Explore more posts in this blog series, The Future of Finance with Generative AI, to learn more about how to streamline and enhance critical F&A functions and improve your finance operation’s efficiency with generative AI. For instance, imagine an investor where do contra assets go on a balance sheet seeking to optimize their portfolio in the face of market fluctuations. Through the use of ML in finance, AI algorithms can continuously monitor and analyze market conditions, making real-time adjustments to the investment portfolio to maximize returns.
The OECD has done this via its leading global policy work on financial education and financial consumer protection. In the future, the use of DLTs in AI mechanisms is expected to allow users of such systems to monetise their data used by AI-driven systems through the use of Internet of Things (IoT) applications, for instance. Second, automated financial close processes enable companies to shift employee activity from manual collection, consolidation, and reporting of data to analysis, strategy, and action. Using our own solutions, Oracle closes its books faster than anyone in the S&P 500—just 10 days or roughly half of the time taken by our competitors. This leaves our financial team with more time focused on the future instead of just reporting the past.
The integration of AI in accounting and finance has revolutionized the generation of financial reports, transforming how financial data is processed, analyzed, and utilized. In recent times conversational AI for finance has gained traction, allowing users to interact with virtual assistants for financial planning. These AI-powered chatbots can answer queries, provide insights, and even execute financial transactions, offering personalized assistance and convenience. Conversational AI seems to be the future of AI in finance as it promises to bring a tectonic shift in the way financial planning is done.
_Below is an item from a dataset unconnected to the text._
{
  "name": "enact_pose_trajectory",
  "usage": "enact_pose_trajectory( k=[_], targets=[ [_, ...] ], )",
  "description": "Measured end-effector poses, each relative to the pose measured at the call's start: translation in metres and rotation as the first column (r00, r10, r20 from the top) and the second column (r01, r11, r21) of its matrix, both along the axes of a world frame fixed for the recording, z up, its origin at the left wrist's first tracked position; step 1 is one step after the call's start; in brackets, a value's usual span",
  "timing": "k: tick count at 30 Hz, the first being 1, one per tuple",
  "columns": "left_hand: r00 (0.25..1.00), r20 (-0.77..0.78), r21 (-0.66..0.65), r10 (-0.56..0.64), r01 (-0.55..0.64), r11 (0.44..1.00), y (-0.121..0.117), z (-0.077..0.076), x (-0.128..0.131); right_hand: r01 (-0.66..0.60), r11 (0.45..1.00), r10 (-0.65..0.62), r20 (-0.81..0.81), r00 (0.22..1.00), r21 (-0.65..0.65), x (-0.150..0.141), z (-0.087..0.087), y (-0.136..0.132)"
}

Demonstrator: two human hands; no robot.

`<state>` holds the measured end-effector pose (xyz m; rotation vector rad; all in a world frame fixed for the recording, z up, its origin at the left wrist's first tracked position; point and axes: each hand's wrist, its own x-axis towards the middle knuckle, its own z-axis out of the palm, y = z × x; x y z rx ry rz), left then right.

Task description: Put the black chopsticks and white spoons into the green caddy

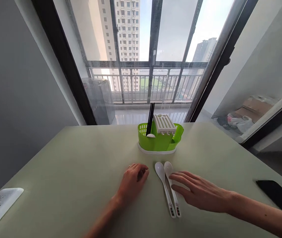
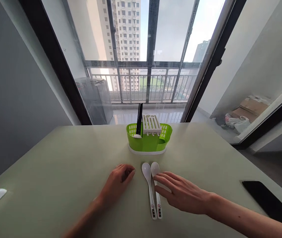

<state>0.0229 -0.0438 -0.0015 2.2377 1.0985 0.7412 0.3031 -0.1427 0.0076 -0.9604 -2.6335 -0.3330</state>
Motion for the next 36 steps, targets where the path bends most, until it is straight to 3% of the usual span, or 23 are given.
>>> enact_pose_trajectory(
  k=[3, 6, 10, 13, 15, 18, 20, 22, 24, 25, 26, 28, 29, 31, 33, 36],
  targets=[
    [0.999, -0.043, 0.005, 0.032, -0.032, 0.999, 0.002, -0.001, 0.008, 0.082, 0.990, -0.080, 0.022, 0.997, -0.111, 0.036, -0.022, -0.014],
    [0.995, -0.095, 0.015, 0.037, -0.036, 0.999, 0.009, -0.002, 0.025, 0.159, 0.964, -0.167, -0.018, 0.986, -0.213, 0.058, -0.028, -0.019],
    [0.982, -0.174, -0.008, -0.074, 0.073, 0.997, 0.024, 0.000, 0.049, 0.216, 0.936, -0.257, -0.121, 0.959, -0.277, 0.060, -0.027, -0.018],
    [0.969, -0.195, -0.101, -0.153, 0.135, 0.986, 0.034, 0.009, 0.053, 0.227, 0.930, -0.279, -0.154, 0.948, -0.288, 0.056, -0.027, -0.018],
    [0.973, -0.128, -0.252, -0.192, 0.156, 0.955, 0.038, 0.021, 0.044, 0.232, 0.929, -0.291, -0.181, 0.939, -0.289, 0.056, -0.028, -0.018],
    [0.973, 0.061, -0.480, -0.222, 0.224, 0.848, 0.042, 0.052, 0.016, 0.230, 0.932, -0.298, -0.236, 0.925, -0.279, 0.057, -0.031, -0.018],
    [0.974, 0.113, -0.480, -0.198, 0.228, 0.847, 0.044, 0.083, -0.007, 0.223, 0.936, -0.298, -0.271, 0.915, -0.274, 0.058, -0.033, -0.018],
    [0.989, 0.110, -0.371, -0.101, 0.135, 0.919, 0.043, 0.119, -0.027, 0.216, 0.936, -0.298, -0.296, 0.908, -0.279, 0.058, -0.035, -0.018],
    [0.985, 0.094, -0.137, 0.145, -0.132, 0.982, 0.041, 0.155, -0.038, 0.208, 0.934, -0.297, -0.305, 0.905, -0.292, 0.058, -0.035, -0.018],
    [0.948, 0.119, 0.010, 0.296, -0.299, 0.954, 0.039, 0.171, -0.039, 0.205, 0.933, -0.297, -0.308, 0.904, -0.297, 0.057, -0.035, -0.018],
    [0.893, 0.187, 0.140, 0.410, -0.437, 0.889, 0.037, 0.185, -0.038, 0.202, 0.932, -0.296, -0.310, 0.903, -0.300, 0.057, -0.035, -0.018],
    [0.800, 0.370, 0.304, 0.472, -0.584, 0.753, 0.036, 0.203, -0.030, 0.198, 0.933, -0.293, -0.313, 0.904, -0.301, 0.056, -0.033, -0.018],
    [0.783, 0.445, 0.349, 0.435, -0.599, 0.720, 0.037, 0.207, -0.024, 0.197, 0.934, -0.291, -0.313, 0.904, -0.299, 0.056, -0.033, -0.018],
    [0.796, 0.512, 0.414, 0.323, -0.558, 0.719, 0.043, 0.205, -0.012, 0.199, 0.935, -0.290, -0.311, 0.905, -0.293, 0.056, -0.032, -0.018],
    [0.838, 0.479, 0.482, 0.262, -0.501, 0.719, 0.054, 0.194, -0.001, 0.203, 0.937, -0.291, -0.314, 0.904, -0.283, 0.056, -0.031, -0.018],
    [0.905, 0.331, 0.606, 0.267, -0.421, 0.675, 0.075, 0.171, 0.011, 0.207, 0.941, -0.290, -0.322, 0.902, -0.268, 0.056, -0.030, -0.018]
  ],
)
In 2016, it set a record when AI-Jim, its AI claims processing agent, paid a theft claim in just three seconds. Robo-advisors are gaining popularity as inflation rates soar, providing a simple and accessible option for passive investing. These automated wealth management platforms use AI to tailor portfolios to each customer’s disposable income, risk tolerance, and financial goals.
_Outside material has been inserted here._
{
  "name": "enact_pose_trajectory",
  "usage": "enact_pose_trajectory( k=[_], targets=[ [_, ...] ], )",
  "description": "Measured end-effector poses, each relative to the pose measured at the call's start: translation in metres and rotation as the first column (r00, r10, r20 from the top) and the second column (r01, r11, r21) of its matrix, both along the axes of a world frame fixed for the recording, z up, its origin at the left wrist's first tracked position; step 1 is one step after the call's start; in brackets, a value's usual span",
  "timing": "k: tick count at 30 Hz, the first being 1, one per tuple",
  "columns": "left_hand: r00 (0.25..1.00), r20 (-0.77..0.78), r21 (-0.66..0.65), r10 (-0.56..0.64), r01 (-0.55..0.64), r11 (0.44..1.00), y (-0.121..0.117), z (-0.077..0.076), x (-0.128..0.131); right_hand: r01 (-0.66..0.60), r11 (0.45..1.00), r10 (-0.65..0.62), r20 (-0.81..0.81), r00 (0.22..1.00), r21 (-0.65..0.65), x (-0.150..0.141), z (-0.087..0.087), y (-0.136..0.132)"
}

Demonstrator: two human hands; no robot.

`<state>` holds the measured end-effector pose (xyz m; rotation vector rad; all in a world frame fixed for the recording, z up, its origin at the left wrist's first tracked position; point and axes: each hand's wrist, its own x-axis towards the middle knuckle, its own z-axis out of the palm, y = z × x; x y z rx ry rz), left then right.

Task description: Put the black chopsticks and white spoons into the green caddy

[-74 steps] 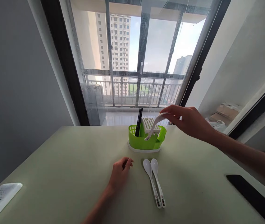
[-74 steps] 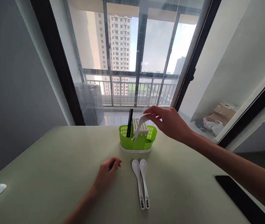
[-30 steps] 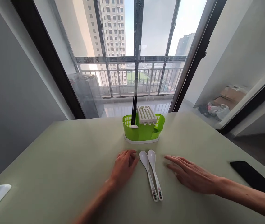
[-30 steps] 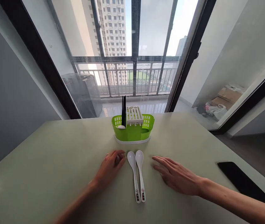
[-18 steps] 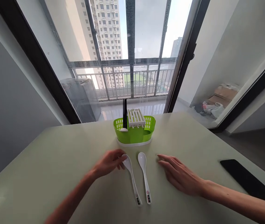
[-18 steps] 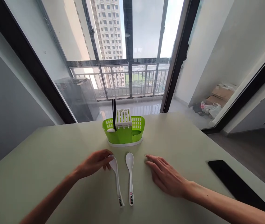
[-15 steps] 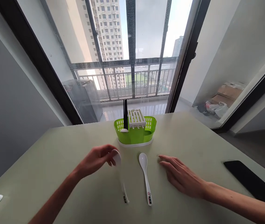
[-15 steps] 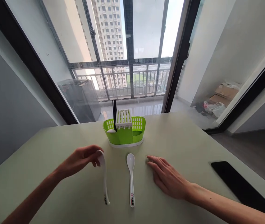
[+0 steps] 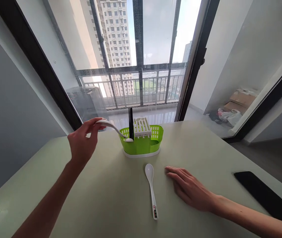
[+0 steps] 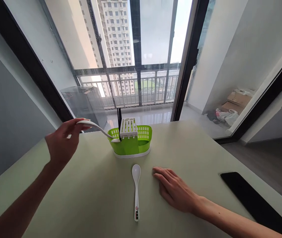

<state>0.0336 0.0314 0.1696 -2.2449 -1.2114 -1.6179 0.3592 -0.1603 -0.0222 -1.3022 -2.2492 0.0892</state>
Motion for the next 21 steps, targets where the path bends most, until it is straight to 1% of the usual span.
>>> enact_pose_trajectory(
  k=[2, 6, 9, 13, 17, 21],
  targets=[
    [0.994, -0.107, 0.033, 0.004, -0.001, 0.999, 0.012, -0.015, 0.006, 0.003, 1.000, -0.003, 0.004, 1.000, 0.001, 0.000, 0.000, 0.000],
    [0.968, -0.242, 0.047, -0.067, 0.081, 0.996, 0.029, -0.040, 0.012, 0.019, 1.000, -0.019, 0.007, 1.000, 0.001, 0.000, 0.000, 0.001],
    [0.953, -0.282, 0.049, -0.111, 0.130, 0.990, 0.034, -0.056, 0.014, 0.028, 1.000, -0.028, 0.000, 1.000, 0.013, -0.001, 0.001, 0.002],
    [0.940, -0.293, 0.014, -0.175, 0.187, 0.982, 0.037, -0.074, 0.013, 0.027, 0.999, -0.027, -0.003, 1.000, 0.023, -0.002, 0.002, 0.003],
    [0.928, -0.313, -0.012, -0.200, 0.207, 0.978, 0.039, -0.085, 0.011, 0.022, 1.000, -0.022, -0.009, 1.000, 0.007, -0.001, 0.001, 0.003],
    [0.920, -0.337, -0.022, -0.199, 0.204, 0.979, 0.040, -0.084, 0.011, 0.022, 1.000, -0.022, -0.003, 1.000, -0.004, -0.001, 0.001, 0.003]
  ],
)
The use of AI will enhance the ability of banks and other financial institutions to make better decisions about the creditworthiness of potential borrowers. This will reduce the likelihood that they will grant loans for inappropriate purposes, such as financing terrorism. Nowadays, machines can learn and make decisions on their own, thanks to the power of machine learning algorithms. Another ethical concern, according to Investopedia, is the idea of “weaponized machinery” — whereby the use of artificial intelligence and machine learning tools are employed for unethical purposes, such as hacking into people’s private information.